• _PROBLEM TO WORK ON_
What lines in the material hold the string "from"? Return every one of them.

• _DATA BELOW_
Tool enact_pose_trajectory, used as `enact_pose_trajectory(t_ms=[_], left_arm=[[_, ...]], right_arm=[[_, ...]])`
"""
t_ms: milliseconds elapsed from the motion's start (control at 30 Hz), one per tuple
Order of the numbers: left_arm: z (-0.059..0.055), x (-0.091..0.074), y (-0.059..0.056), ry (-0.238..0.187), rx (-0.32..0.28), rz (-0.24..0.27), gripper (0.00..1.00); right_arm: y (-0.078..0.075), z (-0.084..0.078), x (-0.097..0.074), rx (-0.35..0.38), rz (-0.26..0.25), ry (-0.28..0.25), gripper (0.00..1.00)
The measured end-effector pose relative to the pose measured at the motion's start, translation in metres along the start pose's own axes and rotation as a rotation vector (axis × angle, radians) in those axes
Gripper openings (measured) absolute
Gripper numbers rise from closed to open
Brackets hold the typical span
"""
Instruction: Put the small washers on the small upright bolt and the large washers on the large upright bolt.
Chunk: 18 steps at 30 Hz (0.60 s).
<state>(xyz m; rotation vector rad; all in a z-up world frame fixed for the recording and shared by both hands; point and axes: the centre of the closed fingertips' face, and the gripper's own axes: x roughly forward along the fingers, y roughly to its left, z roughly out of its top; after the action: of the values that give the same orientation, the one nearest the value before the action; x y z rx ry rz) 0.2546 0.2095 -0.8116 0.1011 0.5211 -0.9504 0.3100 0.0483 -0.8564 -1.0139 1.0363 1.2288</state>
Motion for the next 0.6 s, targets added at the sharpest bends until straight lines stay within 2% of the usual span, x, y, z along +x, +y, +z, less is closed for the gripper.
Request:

• _WRITTEN REPLY_
t_ms: milliseconds elapsed from the motion's start (control at 30 Hz), one per tuple
Gripper numbers rise from closed to open

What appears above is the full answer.